→ **WHAT YOU HAVE TO DO**: Search the records for "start". Report every line where it occurs.

→ **STORED DATA**:
################
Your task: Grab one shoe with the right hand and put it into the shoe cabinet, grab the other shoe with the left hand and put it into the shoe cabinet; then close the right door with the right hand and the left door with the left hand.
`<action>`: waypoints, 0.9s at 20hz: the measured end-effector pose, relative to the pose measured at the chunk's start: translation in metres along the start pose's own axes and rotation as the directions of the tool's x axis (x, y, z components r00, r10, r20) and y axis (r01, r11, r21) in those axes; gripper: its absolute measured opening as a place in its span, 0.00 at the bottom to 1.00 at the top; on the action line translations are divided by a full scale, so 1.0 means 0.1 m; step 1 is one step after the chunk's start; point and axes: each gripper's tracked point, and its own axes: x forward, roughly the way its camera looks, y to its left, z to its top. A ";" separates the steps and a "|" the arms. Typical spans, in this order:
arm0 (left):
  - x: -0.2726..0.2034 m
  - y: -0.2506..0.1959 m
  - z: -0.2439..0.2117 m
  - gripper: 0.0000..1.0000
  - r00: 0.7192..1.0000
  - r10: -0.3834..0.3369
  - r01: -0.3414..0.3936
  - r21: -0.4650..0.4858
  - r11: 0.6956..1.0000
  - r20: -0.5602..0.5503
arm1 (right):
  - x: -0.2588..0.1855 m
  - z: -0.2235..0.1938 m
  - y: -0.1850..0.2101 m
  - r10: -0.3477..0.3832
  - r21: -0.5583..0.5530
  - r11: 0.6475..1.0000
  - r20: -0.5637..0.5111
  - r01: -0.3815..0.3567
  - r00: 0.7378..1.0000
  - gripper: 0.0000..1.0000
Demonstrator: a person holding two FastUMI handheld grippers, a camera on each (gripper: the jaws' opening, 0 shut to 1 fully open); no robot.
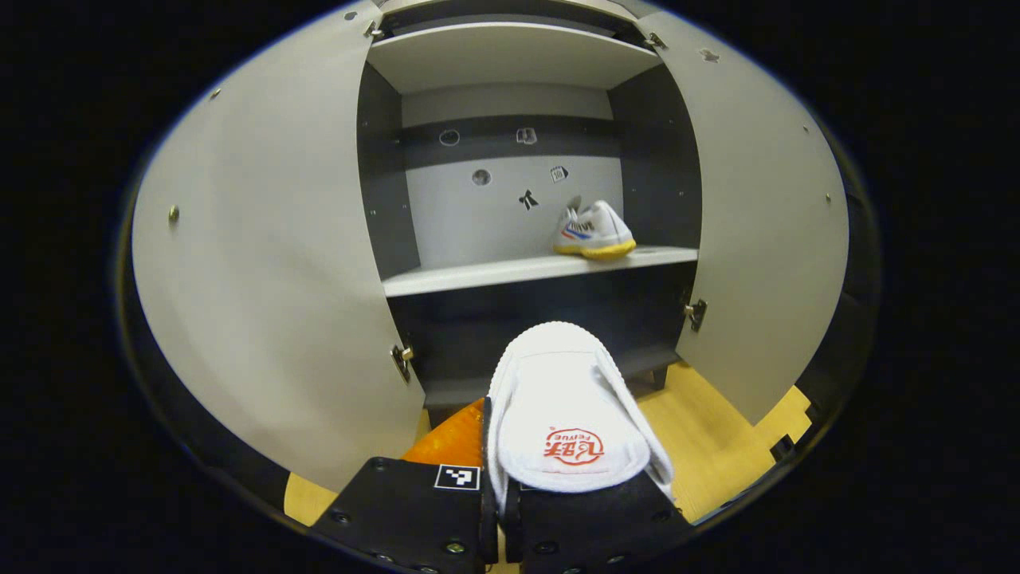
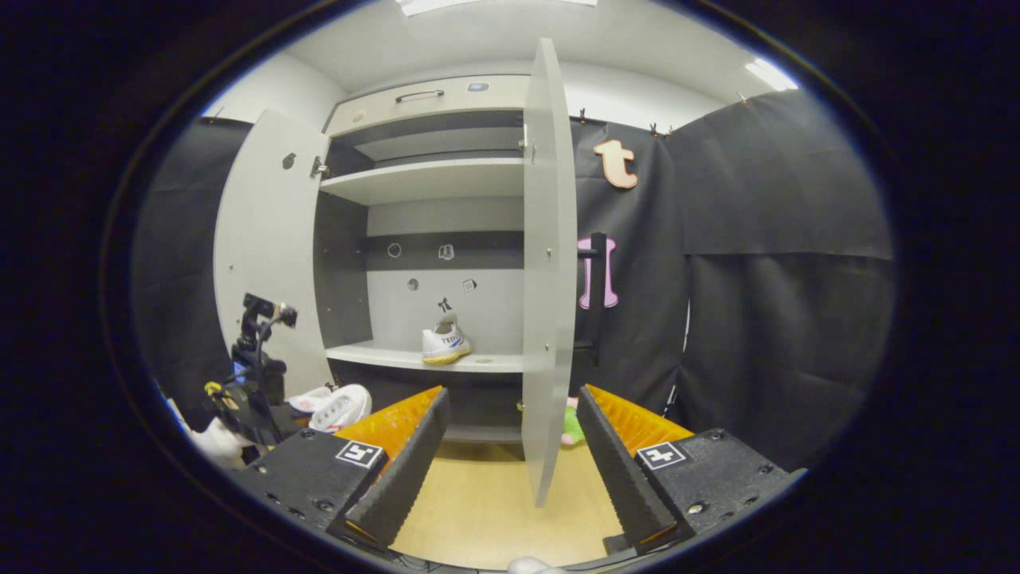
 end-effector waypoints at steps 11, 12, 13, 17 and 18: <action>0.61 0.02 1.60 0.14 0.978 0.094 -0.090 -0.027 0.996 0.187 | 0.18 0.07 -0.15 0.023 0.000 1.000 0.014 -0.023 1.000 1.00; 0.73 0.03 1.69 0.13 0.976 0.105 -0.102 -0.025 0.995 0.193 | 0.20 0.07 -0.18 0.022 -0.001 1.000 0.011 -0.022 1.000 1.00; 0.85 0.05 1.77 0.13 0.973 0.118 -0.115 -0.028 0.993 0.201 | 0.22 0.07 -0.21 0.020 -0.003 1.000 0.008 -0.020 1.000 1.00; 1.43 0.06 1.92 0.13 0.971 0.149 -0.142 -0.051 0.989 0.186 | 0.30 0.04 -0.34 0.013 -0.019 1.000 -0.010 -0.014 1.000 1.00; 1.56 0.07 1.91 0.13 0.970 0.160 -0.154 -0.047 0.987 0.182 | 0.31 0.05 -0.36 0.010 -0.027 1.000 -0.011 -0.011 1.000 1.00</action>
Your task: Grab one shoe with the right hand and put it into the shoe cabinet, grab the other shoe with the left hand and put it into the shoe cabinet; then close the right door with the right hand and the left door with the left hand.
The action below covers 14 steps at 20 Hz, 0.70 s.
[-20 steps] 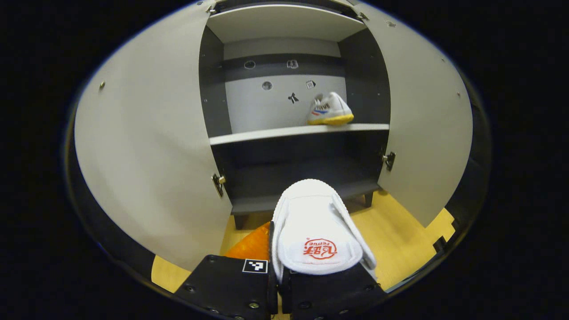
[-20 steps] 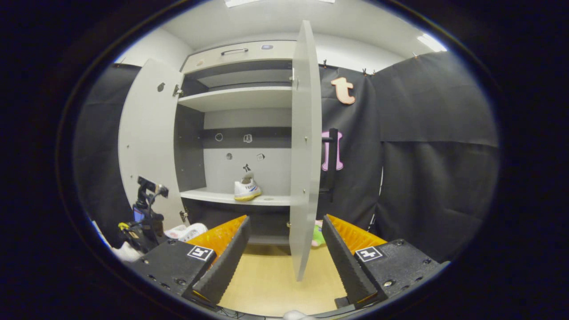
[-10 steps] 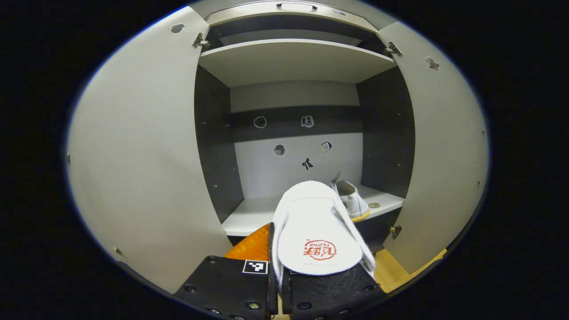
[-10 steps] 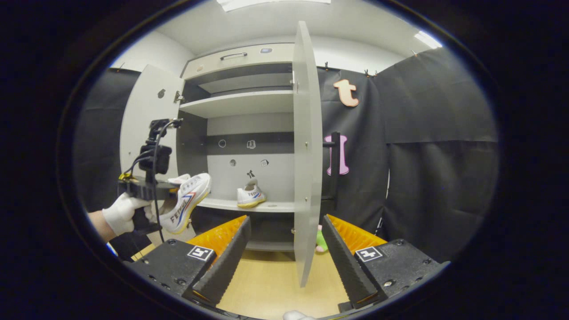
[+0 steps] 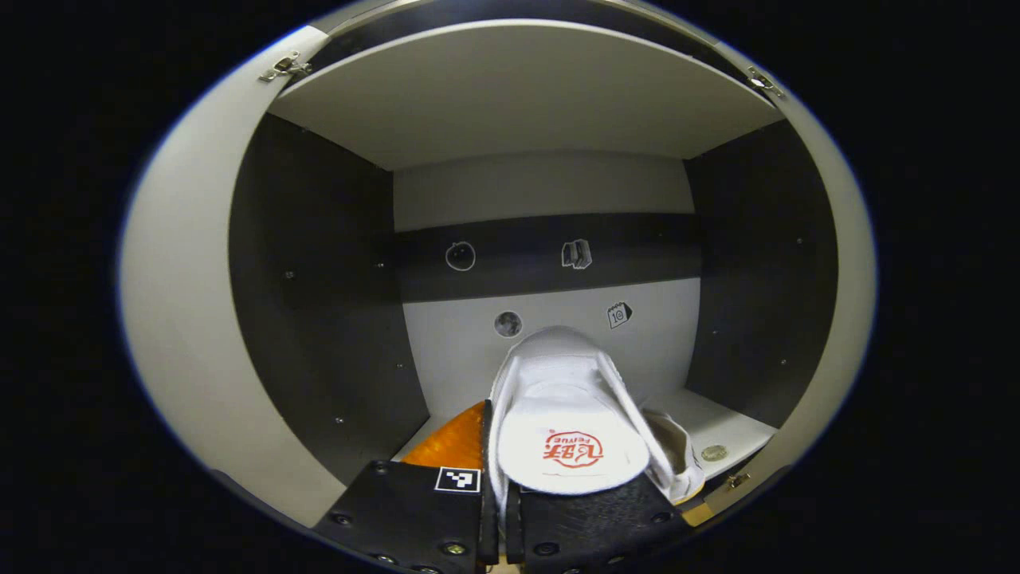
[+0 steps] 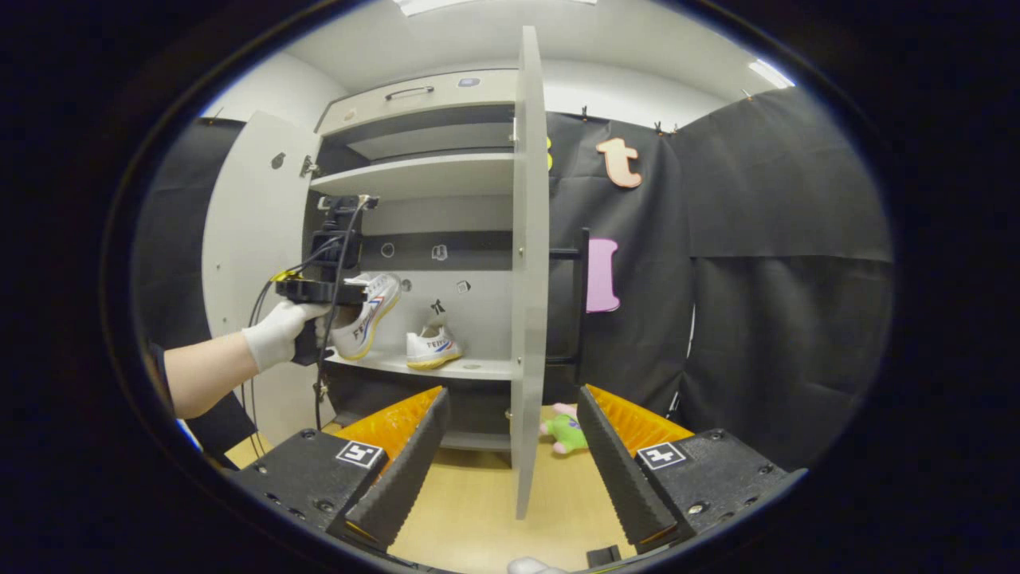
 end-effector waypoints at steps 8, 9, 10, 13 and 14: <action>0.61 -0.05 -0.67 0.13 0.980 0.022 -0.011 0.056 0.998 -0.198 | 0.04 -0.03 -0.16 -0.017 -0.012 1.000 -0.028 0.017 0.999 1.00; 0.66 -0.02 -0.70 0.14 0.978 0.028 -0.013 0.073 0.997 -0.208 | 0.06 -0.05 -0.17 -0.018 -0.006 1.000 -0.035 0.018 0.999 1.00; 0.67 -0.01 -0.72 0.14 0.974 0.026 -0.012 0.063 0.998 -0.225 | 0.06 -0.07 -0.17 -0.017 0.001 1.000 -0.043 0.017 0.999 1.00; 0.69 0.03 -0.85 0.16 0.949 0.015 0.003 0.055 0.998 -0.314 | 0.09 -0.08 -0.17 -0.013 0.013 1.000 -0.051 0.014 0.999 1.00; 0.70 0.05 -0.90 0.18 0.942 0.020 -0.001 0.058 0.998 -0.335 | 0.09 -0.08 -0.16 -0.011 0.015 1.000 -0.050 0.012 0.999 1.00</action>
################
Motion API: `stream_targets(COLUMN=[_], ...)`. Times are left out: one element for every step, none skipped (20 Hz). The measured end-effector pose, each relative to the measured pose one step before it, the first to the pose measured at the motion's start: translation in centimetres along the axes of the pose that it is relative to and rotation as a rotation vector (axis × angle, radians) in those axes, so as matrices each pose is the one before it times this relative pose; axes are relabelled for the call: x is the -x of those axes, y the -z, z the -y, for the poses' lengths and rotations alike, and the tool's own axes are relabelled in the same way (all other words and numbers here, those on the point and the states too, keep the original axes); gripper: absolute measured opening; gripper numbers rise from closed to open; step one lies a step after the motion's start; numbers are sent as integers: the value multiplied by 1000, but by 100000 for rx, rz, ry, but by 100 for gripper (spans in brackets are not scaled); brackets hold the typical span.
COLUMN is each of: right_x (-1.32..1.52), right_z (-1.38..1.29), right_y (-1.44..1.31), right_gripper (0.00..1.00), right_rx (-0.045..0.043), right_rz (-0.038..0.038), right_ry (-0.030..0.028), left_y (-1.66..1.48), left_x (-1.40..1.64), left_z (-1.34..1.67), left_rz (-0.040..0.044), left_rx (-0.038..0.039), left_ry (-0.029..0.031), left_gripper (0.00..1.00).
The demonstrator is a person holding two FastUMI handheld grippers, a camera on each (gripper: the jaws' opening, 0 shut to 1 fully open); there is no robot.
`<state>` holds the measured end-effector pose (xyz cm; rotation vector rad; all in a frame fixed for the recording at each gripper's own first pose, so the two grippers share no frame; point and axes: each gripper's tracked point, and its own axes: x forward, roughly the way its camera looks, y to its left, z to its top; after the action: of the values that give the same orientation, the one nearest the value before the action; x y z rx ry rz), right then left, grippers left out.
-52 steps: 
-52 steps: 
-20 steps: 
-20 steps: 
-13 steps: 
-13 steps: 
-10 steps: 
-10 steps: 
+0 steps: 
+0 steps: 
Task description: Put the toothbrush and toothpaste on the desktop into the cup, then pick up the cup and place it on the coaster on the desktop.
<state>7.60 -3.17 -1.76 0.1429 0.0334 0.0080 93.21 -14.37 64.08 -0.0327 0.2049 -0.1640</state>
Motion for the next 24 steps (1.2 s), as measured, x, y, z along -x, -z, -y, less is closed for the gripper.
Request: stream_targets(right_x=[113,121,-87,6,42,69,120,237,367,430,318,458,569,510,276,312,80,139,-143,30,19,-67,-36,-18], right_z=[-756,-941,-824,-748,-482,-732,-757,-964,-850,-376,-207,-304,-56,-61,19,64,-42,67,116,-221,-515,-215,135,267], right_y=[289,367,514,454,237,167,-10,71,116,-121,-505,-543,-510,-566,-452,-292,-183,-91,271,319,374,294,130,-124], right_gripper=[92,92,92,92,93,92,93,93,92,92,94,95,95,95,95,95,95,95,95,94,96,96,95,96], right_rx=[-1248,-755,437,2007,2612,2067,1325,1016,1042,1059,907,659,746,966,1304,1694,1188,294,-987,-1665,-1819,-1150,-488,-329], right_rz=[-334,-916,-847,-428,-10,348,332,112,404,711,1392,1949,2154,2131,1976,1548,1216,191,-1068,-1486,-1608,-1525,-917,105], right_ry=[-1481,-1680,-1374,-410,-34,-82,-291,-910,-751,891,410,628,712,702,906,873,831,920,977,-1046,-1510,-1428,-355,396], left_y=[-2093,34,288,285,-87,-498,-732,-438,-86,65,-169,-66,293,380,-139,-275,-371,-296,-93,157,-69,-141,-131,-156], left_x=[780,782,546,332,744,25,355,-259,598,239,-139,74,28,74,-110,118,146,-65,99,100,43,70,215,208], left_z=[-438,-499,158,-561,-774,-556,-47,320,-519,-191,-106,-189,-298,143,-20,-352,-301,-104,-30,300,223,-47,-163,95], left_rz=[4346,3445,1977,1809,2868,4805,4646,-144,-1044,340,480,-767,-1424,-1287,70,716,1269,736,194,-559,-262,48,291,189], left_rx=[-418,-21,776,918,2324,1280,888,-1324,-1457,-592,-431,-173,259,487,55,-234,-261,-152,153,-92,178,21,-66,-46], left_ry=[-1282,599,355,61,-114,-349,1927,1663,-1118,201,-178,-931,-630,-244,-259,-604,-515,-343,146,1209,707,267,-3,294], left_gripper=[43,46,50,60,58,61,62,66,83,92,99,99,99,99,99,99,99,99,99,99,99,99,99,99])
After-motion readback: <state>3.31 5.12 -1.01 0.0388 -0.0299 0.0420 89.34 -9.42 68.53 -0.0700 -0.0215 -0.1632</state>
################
→ **WRITTEN REPLY**:
`<action>`: waypoints, 0.9s at 20hz: the measured end-effector pose, relative to the pose measured at the chunk's start: translation in metres along the start pose's own axes and rotation as the directions of the tool's x axis (x, y, z components r00, r10, r20) and y axis (r01, r11, r21) in those axes; gripper: its absolute measured opening as a place in its span, 0.00 at the bottom to 1.00 at the top; on the action line translations are divided by a full scale, so 1.0 means 0.1 m; step 1 is one step after the chunk's start; point and axes: each gripper's tracked point, and its own axes: x forward, roughly the way its camera looks, y to its left, z to its top. A ";" separates the steps and a "|" the arms. Typical spans, in this order:
Motion API: `stream_targets(COLUMN=[_], ...)`. Times are left out: one element for every step, none skipped (20 Hz). The measured end-effector pose, each relative to the measured pose one step before it, the first to the pose measured at the motion's start: translation in centimetres along the axes of the pose that it is relative to and rotation as a rotation vector (axis × angle, radians) in those axes, so as matrices each pose is the one before it times this relative pose; axes are relabelled for the call: x is the -x of those axes, y the -z, z the -y, for the poses' lengths and rotations alike, and the tool's own axes are relabelled in the same way (all other words and numbers here, those on the point and the states too, keep the original axes); gripper: absolute measured opening; gripper numbers rise from closed to open; step one lies a step after the motion's start; numbers are sent as integers: the value multiplied by 1000, but by 100000 for rx, rz, ry, but by 100 for gripper (spans in brackets are not scaled); brackets hold the typical span.

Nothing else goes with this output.